The last three sentences, which I have rendered into italic type, were omitted by the 1951 edition.

Apparently, this passage gave no offence, seemed in no way problematic, in the quarter-century after Vatican I had, under the presidency of B Pio Nono, defined the Primacy of the Roman Pontiff and his Infallibility. It is interesting to note that it had become too dangerous ... or tactless? ... to reprint it in the pontificate of Pius XII.

It is sometimes felt that the 'problem' of the Papacy has something to do with the Decrees of Vatican I. I have never believed this to be so. It was in the middle of the twentieth century, under Pius XII, that inflated views of the Papacy reached a dangerous pitch. And, as Joseph Ratzinger pointed out, it was in the years after the Council that the erroneous view spread that "a pope could do anything". And now, under Papa Bergoglio, the disease has become even more acute.


Arthur H. said...

Thank you, Father, for this insight. Could it be that this sense that the Pope could do anything was used against a hapless Pope Paul VI and the rest of the Church to introduce the NO and the priest facing the people?
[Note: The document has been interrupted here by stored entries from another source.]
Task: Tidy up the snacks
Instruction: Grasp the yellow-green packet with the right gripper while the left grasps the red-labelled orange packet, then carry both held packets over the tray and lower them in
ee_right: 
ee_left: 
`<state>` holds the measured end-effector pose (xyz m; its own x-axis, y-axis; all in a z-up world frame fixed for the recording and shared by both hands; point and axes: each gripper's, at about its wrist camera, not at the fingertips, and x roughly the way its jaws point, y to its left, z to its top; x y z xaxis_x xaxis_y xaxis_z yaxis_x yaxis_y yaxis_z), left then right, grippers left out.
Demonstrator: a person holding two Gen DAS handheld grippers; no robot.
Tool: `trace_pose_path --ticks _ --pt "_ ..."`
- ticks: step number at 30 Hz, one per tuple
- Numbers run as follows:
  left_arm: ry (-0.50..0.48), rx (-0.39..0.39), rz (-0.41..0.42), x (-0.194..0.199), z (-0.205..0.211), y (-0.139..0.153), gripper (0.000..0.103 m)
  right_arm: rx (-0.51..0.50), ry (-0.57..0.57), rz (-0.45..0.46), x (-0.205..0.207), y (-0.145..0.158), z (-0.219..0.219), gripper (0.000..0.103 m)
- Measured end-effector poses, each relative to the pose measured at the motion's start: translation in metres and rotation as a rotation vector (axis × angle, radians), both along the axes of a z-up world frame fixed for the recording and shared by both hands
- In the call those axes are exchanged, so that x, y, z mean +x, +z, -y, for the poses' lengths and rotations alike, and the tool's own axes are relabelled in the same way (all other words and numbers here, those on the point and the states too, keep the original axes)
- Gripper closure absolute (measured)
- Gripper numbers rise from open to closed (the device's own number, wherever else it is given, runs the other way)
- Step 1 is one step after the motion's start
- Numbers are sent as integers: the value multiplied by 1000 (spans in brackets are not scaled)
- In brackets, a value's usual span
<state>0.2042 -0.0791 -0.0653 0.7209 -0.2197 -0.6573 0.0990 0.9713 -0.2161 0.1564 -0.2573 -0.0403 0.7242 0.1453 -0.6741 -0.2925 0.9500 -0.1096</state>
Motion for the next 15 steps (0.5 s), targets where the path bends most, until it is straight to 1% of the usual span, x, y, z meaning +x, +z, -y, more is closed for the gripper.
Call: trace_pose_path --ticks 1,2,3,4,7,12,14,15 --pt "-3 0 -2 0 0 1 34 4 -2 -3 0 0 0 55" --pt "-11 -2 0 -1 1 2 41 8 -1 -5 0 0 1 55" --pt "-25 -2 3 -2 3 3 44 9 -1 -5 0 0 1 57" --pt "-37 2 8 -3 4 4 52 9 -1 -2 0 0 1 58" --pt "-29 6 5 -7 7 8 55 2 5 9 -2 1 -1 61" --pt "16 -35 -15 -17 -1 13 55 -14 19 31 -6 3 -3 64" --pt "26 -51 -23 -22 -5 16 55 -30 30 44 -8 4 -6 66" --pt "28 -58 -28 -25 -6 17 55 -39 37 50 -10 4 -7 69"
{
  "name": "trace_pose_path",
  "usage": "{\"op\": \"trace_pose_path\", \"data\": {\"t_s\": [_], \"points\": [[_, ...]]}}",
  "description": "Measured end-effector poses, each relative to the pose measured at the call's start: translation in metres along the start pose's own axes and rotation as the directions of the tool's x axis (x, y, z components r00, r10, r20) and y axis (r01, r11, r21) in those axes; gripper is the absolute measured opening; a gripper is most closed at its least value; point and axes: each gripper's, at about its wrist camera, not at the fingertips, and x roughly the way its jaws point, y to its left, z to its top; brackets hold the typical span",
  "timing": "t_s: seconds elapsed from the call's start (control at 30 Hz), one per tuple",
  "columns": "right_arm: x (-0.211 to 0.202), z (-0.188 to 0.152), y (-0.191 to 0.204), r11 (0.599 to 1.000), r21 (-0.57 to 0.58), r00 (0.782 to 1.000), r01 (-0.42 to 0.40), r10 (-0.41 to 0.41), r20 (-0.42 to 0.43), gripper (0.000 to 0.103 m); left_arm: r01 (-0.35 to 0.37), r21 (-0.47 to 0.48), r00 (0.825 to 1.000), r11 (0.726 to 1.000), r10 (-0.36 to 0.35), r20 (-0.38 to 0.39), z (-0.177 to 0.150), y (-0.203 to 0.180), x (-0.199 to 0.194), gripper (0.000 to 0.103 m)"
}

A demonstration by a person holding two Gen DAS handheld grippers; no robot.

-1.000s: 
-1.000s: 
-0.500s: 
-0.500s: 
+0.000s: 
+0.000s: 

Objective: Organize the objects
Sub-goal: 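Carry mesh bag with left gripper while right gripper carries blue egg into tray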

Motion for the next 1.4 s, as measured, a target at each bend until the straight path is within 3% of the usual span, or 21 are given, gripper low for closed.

I recall that Sunday as a teenager, there was stunned silence, and afterward, nobody talked about it, not at home, or among my classmates or teachers at high school.

The insight I had the other day, is that this was an act of abuse. An insight fifty years after the fact. The experts say it often takes years for an abuse victim to admit to himself what exactly it was that happened to him, and to name it as abuse.

Do not misunderstand, I believe the NO Mass is valid, and I usually attend the NO at my parish, even though I am a TLM altarboy.

Could it be that this unspoken yet sensed act of abuse is what propelled so many priests and laity out of the Church? To compare and contrast this change to the Mass with the changes introduced by Cranmer to the church in England would be interesting, to include the theme of abuse against the people.

Alypius said...

The passage was gone by 1916. It is absent from the ninth edition published in that year: https://archive.org/details/catholicdictiona00addi/page/n9/mode/2up

So it was removed well after Vatican I, but well before Pius XII, probably during the reaction against modernism I'd bet.

Nick said...

I recommend "The Banished Heart" by Geoffrey Hull. Inflated views of the papacy existed long before Pius XII and really took off after Vatican I. Pius IX supposedly discouraged such absolutist ideas, but then would do the exact opposite in his actions.
As Melkite Patriarch Gregory II Youssef said on Pastor Aeternus:
“The Eastern Church attributes to the pope the most complete and highest power, however in a manner where the fullness and primacy are in harmony with the rights of the patriarchal sees. This is why, in virtue of and ancient right founded on customs, the Roman Pontiffs did not, except in very significant cases, exercise over these sees the ordinary and immediate jurisdiction that we are asked now to define without any exception. This definition would completely destroy the constitution of the entire Greek church. That is why my conscience as a pastor refuses to accept this constitution.”